# Exercise instructions
Read the records and gather each line that includes "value".

[Extracted records]
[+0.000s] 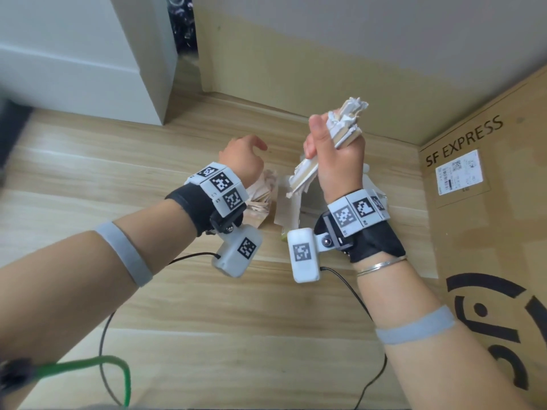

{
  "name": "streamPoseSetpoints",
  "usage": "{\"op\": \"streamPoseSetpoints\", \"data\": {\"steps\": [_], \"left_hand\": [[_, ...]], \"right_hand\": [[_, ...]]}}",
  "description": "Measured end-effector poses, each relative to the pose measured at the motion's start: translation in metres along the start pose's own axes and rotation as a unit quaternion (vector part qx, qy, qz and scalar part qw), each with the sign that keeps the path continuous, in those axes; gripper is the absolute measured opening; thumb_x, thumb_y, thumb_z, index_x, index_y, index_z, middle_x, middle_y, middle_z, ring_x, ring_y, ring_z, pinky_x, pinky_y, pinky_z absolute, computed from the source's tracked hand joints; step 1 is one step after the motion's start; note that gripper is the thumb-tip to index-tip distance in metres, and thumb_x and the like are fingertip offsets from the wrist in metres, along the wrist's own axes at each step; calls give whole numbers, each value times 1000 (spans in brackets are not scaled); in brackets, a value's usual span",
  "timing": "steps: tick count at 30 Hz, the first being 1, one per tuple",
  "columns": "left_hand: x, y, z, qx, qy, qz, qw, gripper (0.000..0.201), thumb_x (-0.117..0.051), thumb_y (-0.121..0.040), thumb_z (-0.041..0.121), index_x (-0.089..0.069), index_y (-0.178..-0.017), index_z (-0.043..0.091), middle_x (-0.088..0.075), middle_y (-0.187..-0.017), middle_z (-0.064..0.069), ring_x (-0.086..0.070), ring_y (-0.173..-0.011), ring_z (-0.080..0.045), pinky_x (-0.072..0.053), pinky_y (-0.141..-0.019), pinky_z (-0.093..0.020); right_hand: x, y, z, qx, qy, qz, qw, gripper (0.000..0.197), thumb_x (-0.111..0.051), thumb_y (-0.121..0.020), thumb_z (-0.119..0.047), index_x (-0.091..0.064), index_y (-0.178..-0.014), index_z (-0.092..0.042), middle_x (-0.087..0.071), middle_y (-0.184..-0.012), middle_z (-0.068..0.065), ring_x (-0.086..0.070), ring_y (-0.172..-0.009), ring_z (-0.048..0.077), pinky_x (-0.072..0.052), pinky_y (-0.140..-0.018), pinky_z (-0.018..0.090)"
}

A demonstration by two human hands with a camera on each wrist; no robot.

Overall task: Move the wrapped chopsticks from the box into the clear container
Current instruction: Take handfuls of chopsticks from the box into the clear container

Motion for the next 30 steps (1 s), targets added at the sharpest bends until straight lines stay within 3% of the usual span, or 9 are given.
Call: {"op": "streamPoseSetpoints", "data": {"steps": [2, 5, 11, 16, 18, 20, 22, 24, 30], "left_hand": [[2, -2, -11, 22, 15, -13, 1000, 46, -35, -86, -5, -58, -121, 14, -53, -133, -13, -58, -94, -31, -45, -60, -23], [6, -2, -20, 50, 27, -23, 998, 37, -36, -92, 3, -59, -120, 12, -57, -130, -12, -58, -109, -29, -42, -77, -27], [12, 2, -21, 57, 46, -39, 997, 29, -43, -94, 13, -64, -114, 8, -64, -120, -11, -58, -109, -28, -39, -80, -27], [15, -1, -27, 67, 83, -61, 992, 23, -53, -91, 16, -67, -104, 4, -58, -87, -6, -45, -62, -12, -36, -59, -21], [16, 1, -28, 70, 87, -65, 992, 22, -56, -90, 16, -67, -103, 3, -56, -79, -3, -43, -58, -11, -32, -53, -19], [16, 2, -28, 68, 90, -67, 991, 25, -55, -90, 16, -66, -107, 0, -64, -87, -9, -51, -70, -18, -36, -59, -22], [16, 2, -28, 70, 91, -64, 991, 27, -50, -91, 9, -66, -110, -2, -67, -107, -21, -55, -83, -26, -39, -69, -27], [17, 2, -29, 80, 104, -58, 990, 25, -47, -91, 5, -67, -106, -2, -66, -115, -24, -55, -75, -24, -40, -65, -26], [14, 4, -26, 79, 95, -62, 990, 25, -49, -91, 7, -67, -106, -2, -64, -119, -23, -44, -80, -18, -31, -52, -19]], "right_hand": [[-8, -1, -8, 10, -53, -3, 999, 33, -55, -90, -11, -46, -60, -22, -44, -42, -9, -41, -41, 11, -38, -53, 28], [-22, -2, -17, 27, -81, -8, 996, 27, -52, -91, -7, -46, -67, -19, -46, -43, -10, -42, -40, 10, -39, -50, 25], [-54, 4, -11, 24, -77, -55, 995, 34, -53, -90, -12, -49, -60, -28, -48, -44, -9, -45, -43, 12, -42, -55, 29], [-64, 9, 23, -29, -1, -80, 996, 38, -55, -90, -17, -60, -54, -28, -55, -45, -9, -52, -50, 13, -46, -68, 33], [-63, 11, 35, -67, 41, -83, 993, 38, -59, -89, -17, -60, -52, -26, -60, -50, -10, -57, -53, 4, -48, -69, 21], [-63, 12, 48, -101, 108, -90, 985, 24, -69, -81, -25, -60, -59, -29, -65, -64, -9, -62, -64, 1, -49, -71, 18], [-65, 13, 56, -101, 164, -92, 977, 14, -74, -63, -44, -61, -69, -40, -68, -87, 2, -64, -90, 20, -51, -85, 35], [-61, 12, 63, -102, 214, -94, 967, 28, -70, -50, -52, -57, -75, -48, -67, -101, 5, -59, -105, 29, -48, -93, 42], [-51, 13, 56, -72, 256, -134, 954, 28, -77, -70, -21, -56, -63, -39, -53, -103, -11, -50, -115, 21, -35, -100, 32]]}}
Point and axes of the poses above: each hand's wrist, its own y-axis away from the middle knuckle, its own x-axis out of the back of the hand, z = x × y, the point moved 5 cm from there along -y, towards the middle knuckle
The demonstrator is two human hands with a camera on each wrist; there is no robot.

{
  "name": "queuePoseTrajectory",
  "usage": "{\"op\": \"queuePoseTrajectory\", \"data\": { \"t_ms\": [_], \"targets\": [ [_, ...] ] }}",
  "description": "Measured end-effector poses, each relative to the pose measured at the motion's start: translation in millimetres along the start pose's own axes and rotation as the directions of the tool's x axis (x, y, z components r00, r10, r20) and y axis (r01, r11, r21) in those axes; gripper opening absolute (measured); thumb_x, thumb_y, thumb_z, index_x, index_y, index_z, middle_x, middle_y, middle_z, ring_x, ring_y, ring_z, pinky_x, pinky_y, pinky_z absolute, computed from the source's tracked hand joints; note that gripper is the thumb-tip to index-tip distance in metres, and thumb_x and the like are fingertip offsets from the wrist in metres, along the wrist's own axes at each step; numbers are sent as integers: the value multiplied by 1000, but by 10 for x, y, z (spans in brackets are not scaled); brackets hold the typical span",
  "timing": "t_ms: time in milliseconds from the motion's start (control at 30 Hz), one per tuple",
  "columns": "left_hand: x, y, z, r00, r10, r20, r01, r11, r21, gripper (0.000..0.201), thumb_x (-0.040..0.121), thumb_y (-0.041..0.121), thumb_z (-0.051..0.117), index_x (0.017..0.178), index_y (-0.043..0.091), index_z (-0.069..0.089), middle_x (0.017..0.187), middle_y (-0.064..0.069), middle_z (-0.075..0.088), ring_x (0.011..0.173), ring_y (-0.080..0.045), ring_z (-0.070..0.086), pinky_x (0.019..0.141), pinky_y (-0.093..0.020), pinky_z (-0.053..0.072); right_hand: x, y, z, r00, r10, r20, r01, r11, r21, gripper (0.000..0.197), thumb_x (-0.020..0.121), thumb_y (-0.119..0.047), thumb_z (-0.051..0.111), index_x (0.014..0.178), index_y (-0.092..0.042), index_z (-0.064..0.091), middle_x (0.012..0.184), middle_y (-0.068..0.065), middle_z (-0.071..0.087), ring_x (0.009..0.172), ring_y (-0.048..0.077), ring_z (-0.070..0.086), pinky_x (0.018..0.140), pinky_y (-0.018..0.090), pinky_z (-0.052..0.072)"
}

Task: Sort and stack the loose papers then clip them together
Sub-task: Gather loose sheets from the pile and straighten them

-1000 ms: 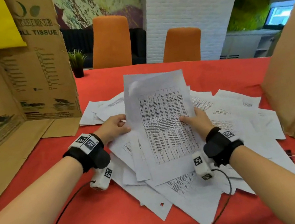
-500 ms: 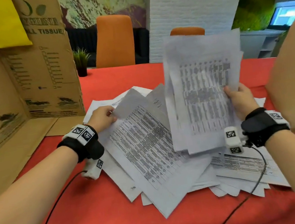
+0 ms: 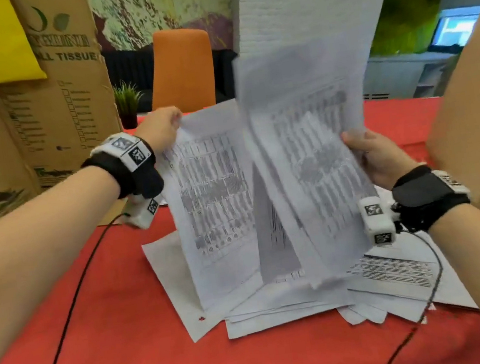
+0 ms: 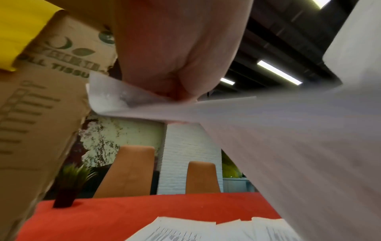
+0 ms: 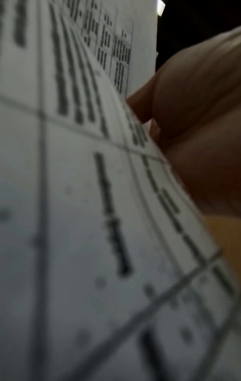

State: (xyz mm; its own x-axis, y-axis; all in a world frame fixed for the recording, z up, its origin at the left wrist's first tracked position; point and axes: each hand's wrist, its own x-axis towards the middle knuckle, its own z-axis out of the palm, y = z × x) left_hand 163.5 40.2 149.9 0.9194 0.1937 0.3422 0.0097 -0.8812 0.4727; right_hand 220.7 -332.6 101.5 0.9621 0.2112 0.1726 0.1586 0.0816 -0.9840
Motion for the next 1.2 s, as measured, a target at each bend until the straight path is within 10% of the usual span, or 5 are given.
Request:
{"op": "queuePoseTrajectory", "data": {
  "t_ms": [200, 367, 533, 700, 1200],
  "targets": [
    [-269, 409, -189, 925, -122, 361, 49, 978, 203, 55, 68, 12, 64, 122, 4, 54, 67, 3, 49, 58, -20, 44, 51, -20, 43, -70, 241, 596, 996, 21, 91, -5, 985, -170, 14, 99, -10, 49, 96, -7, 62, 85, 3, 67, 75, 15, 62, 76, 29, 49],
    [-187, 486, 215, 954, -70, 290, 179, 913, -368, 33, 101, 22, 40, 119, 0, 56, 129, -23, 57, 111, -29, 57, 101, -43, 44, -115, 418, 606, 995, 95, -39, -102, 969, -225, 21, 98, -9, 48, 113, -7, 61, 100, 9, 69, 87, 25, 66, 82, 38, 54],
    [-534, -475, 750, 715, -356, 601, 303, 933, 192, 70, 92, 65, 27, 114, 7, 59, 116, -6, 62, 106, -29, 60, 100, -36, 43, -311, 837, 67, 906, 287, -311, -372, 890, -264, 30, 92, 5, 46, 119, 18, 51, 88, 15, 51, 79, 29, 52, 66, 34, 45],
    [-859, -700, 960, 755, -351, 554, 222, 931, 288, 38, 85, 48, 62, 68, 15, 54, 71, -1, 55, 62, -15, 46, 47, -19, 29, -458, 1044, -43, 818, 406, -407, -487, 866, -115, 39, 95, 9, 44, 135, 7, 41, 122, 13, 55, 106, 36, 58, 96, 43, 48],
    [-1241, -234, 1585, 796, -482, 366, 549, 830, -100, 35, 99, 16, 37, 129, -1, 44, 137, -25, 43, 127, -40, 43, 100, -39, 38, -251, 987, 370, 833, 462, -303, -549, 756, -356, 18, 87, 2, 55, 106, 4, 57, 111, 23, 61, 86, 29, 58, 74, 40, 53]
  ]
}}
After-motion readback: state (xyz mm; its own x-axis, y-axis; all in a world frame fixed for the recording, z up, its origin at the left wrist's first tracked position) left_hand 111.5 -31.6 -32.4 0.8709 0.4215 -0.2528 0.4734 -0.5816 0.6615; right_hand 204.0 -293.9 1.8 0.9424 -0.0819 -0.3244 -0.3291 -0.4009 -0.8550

# Written solution
  "description": "Measured end-effector poses, each relative to the pose measured at the motion's start: translation in metres along the start pose's own axes and rotation as a unit quaternion (vector part qx, qy, qz and scalar part qw), each with the sign that keeps the path continuous, in those axes; gripper is the absolute measured opening; thumb_x, thumb_y, thumb_z, index_x, index_y, index_z, middle_x, middle_y, middle_z, ring_x, ring_y, ring_z, pinky_x, pinky_y, pinky_z absolute, computed from the source's tracked hand joints; step 1 is one step after the motion's start; note that gripper is the thumb-tip to index-tip distance in metres, and thumb_x and the like are fingertip offsets from the wrist in metres, along the wrist's own axes at each step; calls give whole numbers, each value times 1000 (spans in brackets are not scaled); in brackets, a value's usual span",
  "description": "Measured end-effector poses, each relative to the pose measured at the motion's start: translation in millimetres along the start pose's own axes and rotation as the directions of the tool's x axis (x, y, z components r00, r10, r20) and y axis (r01, r11, r21) in those axes; gripper opening absolute (measured); thumb_x, thumb_y, thumb_z, index_x, index_y, index_z, middle_x, middle_y, middle_z, ring_x, ring_y, ring_z, pinky_x, pinky_y, pinky_z absolute, computed from the source's tracked hand joints; note that gripper is the thumb-tip to index-tip distance in metres, and thumb_x and the like are fingertip offsets from the wrist in metres, along the wrist's own axes at each step; numbers are sent as integers: the value multiplied by 1000, but by 10 for x, y, z (spans in brackets are not scaled); brackets hold the typical span",

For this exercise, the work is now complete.